Parliament, Gloryhallastoopid (Or Pin The Tail On The Funky) (1979)

Parliament, Gloryhallastoopid (Or Pin The Tail On The Funky) (1979)

There’s something remarkably deceptive about this record, which came out literally one year to the day after the fantastic Motor Booty Affair and, at least on the surface, has some of the promise of that simultaneously provocative and silly masterpiece, right down to its giddy Overton Loyd artwork. But there are a combined 19 minutes and change on this record that flash some deeper problems in vivid neon. The first is “Party People,” an uptempo borderline-Hi-NRG cut with a pace/energy imbalance that makes it feel like the band’s obligated to rush through an empty-meaning “all about having fun” autopilot mission.
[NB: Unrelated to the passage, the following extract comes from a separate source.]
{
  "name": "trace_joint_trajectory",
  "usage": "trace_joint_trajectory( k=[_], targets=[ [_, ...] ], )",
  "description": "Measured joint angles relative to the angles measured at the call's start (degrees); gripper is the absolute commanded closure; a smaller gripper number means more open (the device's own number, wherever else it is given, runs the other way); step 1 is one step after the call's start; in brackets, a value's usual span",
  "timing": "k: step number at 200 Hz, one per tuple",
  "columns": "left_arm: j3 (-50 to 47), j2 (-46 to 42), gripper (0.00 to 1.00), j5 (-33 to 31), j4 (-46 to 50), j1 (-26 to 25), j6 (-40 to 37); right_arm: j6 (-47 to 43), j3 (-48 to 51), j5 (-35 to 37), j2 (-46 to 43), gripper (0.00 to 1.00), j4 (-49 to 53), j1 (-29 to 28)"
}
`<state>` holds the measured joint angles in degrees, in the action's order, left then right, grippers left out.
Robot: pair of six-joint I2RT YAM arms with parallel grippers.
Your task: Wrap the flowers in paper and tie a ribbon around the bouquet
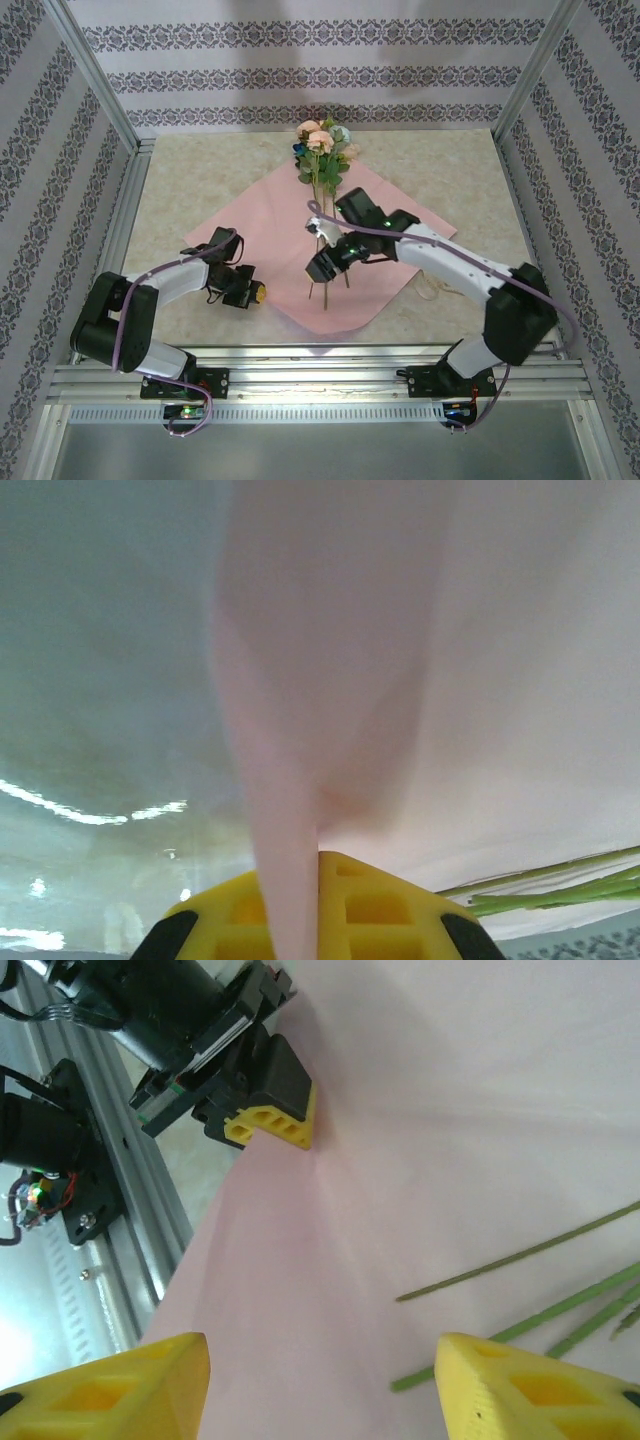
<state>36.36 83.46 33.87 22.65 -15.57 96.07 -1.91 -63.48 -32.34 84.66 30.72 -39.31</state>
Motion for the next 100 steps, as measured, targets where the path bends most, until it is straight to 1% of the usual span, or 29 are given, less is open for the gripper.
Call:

Then they forget to stop — it goes on for more than ten minutes, churning away like an example of what Funkadelic meant that same year when they invoked “that one-move groovalistic/ that disco-sadistic” on “Freak Of The Week.” “The Freeze (Sizzleanmean)” is the other drag, a midtempo slog that squanders an excellent Maceo sax performance on maybe their most underwritten song ever (“Can we get you hot?/ Can we make your temperatures rise?” Now repeat 100x.) As clear a Beginning Of The End moment as you can find in the circa-’79 tangle of events that eventually led to P-Funk’s dissolution, Gloryhallastoopid still has just enough power to move butts — even if the two most propulsive cuts, “The Big Bang Theory” and “Theme From The Black Hole,” could be picked up on the same 12″ single. But when Clinton wails “Nothing has changed/ Even the bang remains the same” at the beginning of “Colour Me Funky,” it’s a case of tell-don’t-show that doesn’t have the proof to back it up.